About this exercise →
Exact repetition of the whole listing is what this exercise asks for.
(Beginning of Data shown)
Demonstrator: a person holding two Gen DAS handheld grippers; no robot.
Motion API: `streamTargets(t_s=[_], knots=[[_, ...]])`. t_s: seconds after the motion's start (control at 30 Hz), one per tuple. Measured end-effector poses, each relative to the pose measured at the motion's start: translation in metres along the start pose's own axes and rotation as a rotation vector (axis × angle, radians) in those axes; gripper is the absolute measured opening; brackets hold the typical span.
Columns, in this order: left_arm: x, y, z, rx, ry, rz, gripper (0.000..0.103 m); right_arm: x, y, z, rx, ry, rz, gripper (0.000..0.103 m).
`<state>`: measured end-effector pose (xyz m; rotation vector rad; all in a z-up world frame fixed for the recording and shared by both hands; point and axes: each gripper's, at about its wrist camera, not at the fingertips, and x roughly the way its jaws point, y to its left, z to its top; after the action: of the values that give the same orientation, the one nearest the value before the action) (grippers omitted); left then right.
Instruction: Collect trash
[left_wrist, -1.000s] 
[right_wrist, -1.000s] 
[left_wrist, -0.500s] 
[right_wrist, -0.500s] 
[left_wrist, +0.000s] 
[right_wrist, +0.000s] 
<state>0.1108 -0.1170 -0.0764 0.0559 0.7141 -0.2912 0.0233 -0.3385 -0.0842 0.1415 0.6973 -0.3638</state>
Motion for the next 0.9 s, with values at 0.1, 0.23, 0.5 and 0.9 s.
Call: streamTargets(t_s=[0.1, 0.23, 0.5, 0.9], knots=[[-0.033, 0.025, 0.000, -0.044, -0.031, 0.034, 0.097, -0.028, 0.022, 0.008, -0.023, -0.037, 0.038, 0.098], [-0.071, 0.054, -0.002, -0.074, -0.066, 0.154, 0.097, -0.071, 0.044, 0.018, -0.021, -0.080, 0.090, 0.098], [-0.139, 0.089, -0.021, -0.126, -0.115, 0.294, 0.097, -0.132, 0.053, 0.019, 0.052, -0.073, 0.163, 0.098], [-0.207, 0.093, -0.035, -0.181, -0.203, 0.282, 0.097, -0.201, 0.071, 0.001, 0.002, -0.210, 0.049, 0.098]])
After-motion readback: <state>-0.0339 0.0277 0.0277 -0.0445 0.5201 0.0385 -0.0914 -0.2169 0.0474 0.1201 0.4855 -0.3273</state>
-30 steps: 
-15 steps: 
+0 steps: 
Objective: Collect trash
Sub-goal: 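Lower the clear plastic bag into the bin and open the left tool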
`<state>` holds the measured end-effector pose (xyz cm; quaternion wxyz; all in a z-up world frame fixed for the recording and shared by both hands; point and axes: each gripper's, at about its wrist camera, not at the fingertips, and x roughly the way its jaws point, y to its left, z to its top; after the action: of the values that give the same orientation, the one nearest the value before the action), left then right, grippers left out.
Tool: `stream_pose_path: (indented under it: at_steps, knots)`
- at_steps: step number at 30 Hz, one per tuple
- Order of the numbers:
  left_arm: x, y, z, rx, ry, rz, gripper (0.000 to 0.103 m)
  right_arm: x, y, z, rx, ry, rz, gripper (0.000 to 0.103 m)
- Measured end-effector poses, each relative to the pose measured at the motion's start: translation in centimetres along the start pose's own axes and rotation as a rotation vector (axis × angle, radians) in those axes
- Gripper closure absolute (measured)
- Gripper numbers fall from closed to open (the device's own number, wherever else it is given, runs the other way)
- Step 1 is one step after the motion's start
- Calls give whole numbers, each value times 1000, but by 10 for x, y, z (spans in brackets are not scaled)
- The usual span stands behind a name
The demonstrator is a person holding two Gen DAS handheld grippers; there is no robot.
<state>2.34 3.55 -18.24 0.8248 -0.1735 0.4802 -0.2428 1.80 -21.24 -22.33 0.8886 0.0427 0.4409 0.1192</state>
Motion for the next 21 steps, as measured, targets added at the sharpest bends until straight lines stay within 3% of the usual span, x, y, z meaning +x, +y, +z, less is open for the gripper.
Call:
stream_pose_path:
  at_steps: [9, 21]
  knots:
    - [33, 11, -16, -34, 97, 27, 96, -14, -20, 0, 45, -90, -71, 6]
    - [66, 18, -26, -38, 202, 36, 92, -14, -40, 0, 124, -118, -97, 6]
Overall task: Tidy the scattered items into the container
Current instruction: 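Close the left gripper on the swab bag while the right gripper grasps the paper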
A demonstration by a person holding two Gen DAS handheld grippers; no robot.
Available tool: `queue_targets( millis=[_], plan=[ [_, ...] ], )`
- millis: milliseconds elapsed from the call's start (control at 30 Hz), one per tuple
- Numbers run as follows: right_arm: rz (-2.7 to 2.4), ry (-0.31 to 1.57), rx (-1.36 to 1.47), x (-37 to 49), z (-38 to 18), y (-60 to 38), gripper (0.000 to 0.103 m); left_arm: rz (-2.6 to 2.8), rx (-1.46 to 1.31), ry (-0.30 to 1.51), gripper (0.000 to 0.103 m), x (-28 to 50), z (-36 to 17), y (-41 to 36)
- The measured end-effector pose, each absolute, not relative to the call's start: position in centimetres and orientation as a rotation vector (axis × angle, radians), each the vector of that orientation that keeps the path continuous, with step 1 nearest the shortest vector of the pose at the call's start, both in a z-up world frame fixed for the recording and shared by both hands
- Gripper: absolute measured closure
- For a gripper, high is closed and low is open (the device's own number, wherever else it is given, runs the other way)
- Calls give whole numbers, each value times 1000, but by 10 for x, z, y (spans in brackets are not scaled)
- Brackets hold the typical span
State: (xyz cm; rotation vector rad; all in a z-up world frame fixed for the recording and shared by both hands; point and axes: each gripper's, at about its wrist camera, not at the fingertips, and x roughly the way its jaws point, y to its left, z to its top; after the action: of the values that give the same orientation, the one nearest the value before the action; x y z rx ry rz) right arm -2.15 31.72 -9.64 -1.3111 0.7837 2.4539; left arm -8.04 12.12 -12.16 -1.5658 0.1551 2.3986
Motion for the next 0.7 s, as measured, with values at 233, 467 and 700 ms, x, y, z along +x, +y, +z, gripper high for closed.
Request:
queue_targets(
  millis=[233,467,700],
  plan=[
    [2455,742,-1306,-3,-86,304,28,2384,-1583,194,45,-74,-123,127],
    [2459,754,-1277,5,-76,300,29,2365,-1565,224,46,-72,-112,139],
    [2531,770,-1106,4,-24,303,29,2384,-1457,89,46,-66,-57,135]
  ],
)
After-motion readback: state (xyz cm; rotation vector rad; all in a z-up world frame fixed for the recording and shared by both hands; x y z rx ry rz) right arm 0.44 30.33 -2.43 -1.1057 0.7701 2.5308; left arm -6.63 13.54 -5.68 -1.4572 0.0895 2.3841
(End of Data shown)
Answer to the exercise →
Demonstrator: a person holding two Gen DAS handheld grippers; no robot.
Motion API: `streamTargets(t_s=[_], knots=[[_, ...]])`. t_s: seconds after the motion's start (control at 30 Hz), one per tuple. Measured end-effector poses, each relative to the pose measured at the motion's start: translation in metres along the start pose's own axes and rotation as a rotation vector (axis × angle, radians) in those axes; gripper is the absolute measured opening; brackets hold the typical span.
Columns, in this order: left_arm: x, y, z, rx, ry, rz, gripper (0.000..0.103 m); right_arm: x, y, z, rx, ry, rz, gripper (0.000..0.103 m).
`<state>`: measured end-effector pose (xyz m; rotation vector rad; all in a z-up world frame fixed for the recording and shared by both hands; point and axes: each gripper's, at about its wrist camera, not at the fingertips, and x roughly the way its jaws point, y to its left, z to its top; after the action: of the values that give the same orientation, the one nearest the value before the action) (grippers omitted); left then right.
Instruction: Collect trash
[left_wrist, -1.000s] 
[right_wrist, -1.000s] 
[left_wrist, -0.500s] 
[right_wrist, -0.500s] 
[left_wrist, +0.000s] 
[right_wrist, +0.000s] 
<state>0.1108 -0.1170 -0.0764 0.0559 0.7141 -0.2912 0.0233 -0.3385 -0.0842 0.1415 0.6973 -0.3638</state>
Motion for the next 0.9 s, with values at 0.1, 0.23, 0.5 and 0.9 s.
Call: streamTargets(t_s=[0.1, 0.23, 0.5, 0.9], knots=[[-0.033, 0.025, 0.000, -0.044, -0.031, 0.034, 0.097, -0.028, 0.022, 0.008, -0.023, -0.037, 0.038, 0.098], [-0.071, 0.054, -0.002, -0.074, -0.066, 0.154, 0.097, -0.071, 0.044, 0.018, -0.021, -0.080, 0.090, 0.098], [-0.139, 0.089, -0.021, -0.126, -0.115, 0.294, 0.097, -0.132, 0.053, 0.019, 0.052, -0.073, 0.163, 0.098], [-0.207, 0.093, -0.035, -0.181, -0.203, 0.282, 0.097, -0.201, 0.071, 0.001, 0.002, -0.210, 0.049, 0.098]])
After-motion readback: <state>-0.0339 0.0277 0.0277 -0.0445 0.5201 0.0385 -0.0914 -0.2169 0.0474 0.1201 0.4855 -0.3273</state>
-30 steps: 
-15 steps: 
+0 steps: 
Objective: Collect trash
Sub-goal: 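Lower the clear plastic bag into the bin and open the left tool
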`<state>` holds the measured end-effector pose (xyz cm; quaternion wxyz; all in a z-up world frame fixed for the recording and shared by both hands; point and axes: each gripper's, at about its wrist camera, not at the fingertips, and x roughly the way its jaws point, y to its left, z to its top; after the action: of the values that give the same orientation, the one nearest the value before the action), left then right, grippers left out.
Tool: `stream_pose_path: (indented under it: at_steps, knots)`
- at_steps: step number at 30 Hz, one per tuple
- Order of the numbers:
  left_arm: x, y, z, rx, ry, rz, gripper (0.000 to 0.103 m)
  right_arm: x, y, z, rx, ry, rz, gripper (0.000 to 0.103 m)
- Measured end-effector poses, each relative to the pose measured at the motion's start: translation in centimetres along the start pose's own axes and rotation as a rotation vector (axis × angle, radians) in those axes
- Gripper closure absolute (measured)
- Gripper numbers fall from closed to open (the device's own number, wherever else it is given, runs the other way)
- Step 1 is one step after the motion's start
- Calls give whole numbers, each value times 1000, but by 10 for x, y, z (spans in brackets are not scaled)
- The usual span stands behind a name
The demonstrator is a person holding two Gen DAS handheld grippers; there is no robot.
<state>2.34 3.55 -18.24 0.8248 -0.1735 0.4802 -0.2428 1.80 -21.24 -22.33 0.8886 0.0427 0.4409 0.1192</state>
Motion for the next 21 steps, as measured, targets added at the sharpest bends until straight lines stay within 3% of the usual span, x, y, z meaning +x, +y, +z, less is open for the gripper.
Call:
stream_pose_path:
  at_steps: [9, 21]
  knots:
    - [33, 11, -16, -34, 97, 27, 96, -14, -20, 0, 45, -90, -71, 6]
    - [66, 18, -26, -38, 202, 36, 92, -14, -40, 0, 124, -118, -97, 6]
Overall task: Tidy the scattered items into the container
Current instruction: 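Close the left gripper on the swab bag while the right gripper grasps the paper
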A demonstration by a person holding two Gen DAS handheld grippers; no robot.
Available tool: `queue_targets( millis=[_], plan=[ [_, ...] ], )`
- millis: milliseconds elapsed from the call's start (control at 30 Hz), one per tuple
- Numbers run as follows: right_arm: rz (-2.7 to 2.4), ry (-0.31 to 1.57), rx (-1.36 to 1.47), x (-37 to 49), z (-38 to 18), y (-60 to 38), gripper (0.000 to 0.103 m); left_arm: rz (-2.6 to 2.8), rx (-1.46 to 1.31), ry (-0.30 to 1.51), gripper (0.000 to 0.103 m), x (-28 to 50), z (-36 to 17), y (-41 to 36)
- The measured end-effector pose, each absolute, not relative to the call's start: position in centimetres and orientation as a rotation vector (axis × angle, radians), each the vector of that orientation that keeps the path continuous, with step 1 nearest the shortest vector of the pose at the call's start, both in a z-up world frame fixed for the recording and shared by both hands
- Gripper: absolute measured closure
- For a gripper, high is closed and low is open (the device's own number, wherever else it is given, runs the other way)
- Calls give whole numbers, each value times 1000, but by 10 for x, z, y (spans in brackets are not scaled)
- Brackets hold the typical span
State: (xyz cm; rotation vector rad; all in a z-up world frame fixed for the recording and shared by both hands; point and axes: each gripper's, at about its wrist camera, not at the fingertips, and x roughly the way its jaws point, y to its left, z to its top; after the action: of the values that give the same orientation, the one nearest the value before the action; x y z rx ry rz) right arm -2.15 31.72 -9.64 -1.3111 0.7837 2.4539; left arm -8.04 12.12 -12.16 -1.5658 0.1551 2.3986
Motion for the next 0.7 s, as measured, with values at 233, 467 and 700 ms, x, y, z along +x, +y, +z, gripper high for closed.
Request:
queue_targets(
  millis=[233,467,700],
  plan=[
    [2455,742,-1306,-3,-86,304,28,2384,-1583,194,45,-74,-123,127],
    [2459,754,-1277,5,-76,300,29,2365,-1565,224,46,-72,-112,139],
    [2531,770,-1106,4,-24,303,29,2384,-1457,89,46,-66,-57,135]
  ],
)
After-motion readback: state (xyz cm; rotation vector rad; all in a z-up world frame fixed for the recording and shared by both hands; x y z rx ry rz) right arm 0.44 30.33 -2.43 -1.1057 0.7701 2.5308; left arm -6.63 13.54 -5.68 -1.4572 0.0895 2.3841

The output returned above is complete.